The cells should look less defined since all detected fluorescence is originating from endoplasmic reticulum confined SEP labeled receptors. Save the pH 5.4 cell images. To image single vesicle insertions, first replace the growth media of transfected cells with two milliliters of pH 7.4 ECS.
Next, place the dish of transfected cells on the stage of the microscope and use stage mounts to secure the dish in place. Focus a single cell in TIRF as demonstrated earlier. If equipped, set the auto focus so the focus does not drift over the period of imaging.

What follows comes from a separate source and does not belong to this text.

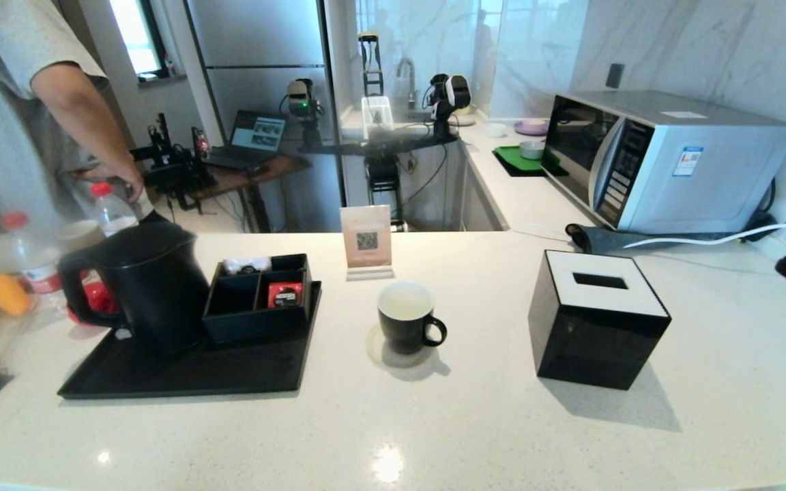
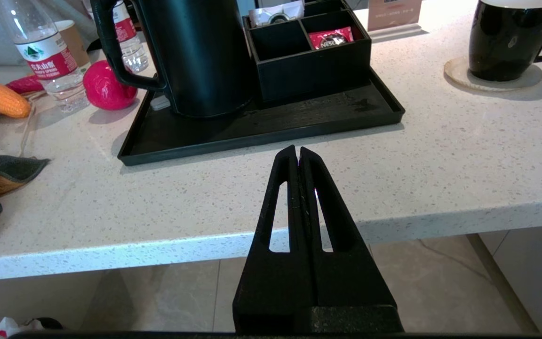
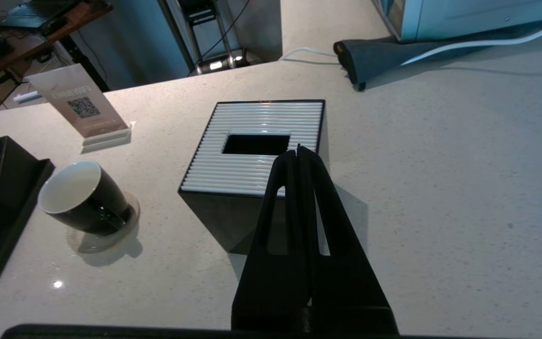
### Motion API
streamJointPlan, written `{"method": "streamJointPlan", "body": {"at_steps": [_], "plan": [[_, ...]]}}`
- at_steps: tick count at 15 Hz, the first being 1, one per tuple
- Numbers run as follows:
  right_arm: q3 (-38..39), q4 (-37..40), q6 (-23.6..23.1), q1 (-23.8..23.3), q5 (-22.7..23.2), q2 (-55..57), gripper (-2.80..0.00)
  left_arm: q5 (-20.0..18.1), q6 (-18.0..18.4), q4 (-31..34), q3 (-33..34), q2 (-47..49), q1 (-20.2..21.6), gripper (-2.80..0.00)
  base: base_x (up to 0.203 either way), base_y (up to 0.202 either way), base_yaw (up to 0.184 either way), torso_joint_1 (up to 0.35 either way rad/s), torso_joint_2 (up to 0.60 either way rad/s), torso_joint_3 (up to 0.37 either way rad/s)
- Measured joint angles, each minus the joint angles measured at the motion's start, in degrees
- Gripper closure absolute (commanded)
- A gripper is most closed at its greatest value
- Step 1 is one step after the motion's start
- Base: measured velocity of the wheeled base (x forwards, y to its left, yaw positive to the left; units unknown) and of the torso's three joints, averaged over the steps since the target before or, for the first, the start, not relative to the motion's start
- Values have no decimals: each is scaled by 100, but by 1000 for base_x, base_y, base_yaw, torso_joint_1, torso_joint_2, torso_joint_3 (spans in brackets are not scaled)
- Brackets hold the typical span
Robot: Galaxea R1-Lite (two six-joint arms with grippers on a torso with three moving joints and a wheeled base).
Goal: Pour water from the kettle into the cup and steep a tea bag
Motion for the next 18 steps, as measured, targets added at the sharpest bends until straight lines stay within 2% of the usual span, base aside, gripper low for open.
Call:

Record a series of 1, 000 frames continuously capturing images at a frame rate of 200 milliseconds. Bursts of fluorescence will be visible during this time, corresponding to low pH trafficking vesicles fusing with the plasma membrane, exposing the SEP to the extracellular pH 7.4. To begin the analysis of SEP fluorescence to determine subcellular localization, open the cell images using an image analysis software such as ImageJ.
Subtract the background from both pH 5.4 and pH 7.4 images using the rolling ball setting. Using intensity based threshold to quantify fluorescence from a single cell at pH 7.4, first select image, adjust, and threshold. Then manually select a region of interest around the cell.
Using the built in measure function under the analyze tab, measure the cell area, mean intensity, and integrated density. Repeat these measurements for the same cell at pH 5.4. After the integrated density is obtained for cell images at both pH 7.4 and 5.4, calculate the plasma membrane integrated density by subtracting the pH 5.4 value from the pH 7.4 value.
The difference corresponds to the relative number of receptors on the plasma membrane within the TIRF excitation region. As a measure of trafficking, calculate the relative percentage of SEP labeled receptors located on the plasma membrane compared to the remaining receptors visible in the TIRF excitation volume by dividing the plasma membrane integrated density by the total integrated density at pH 7.4, multiplied by 100. To analyze single vesicle insertion events, open the series of 1, 000 TIFF images using image analysis software.
Subtract the background from all frames using the rolling ball setting. Adjust the color balance of the recording to maximize intense regions corresponding to vesicle insertion events. Manually count the bursts of fluorescence lasting longer than three frames or 600 milliseconds.
This example of a cell image at pH 7.4 shows receptors located on the plasma membrane and endoplasmic reticulum. At pH 5.4, receptors on the plasma membrane do not fluoresce, so only the endoplasmic reticulum resident receptors are visible. The difference between integrated density of the fluorescence at pH 7.4 and pH 5.4 corresponds to receptors localized to the plasma membrane.
Single vesicle insertion events are visualized at pH 7.4 as a burst of fluorescence at the plasma membrane, lasting at least 600 milliseconds. Immediately preceding an insertion, no discernible burst is present. An increase in fluorescence intensity is seen as a transport vesicle carrying SEP arrives.
The SEP labeled receptors then diffuse across the plasma membrane until indistinguishable from previously inserted receptors. Once mastered, this technique can be done in 45 minutes per dish, if performed properly. After watching this video, you should have a good understanding of how to monitor changes in protein distribution between the peripheral ER and plasma membrane.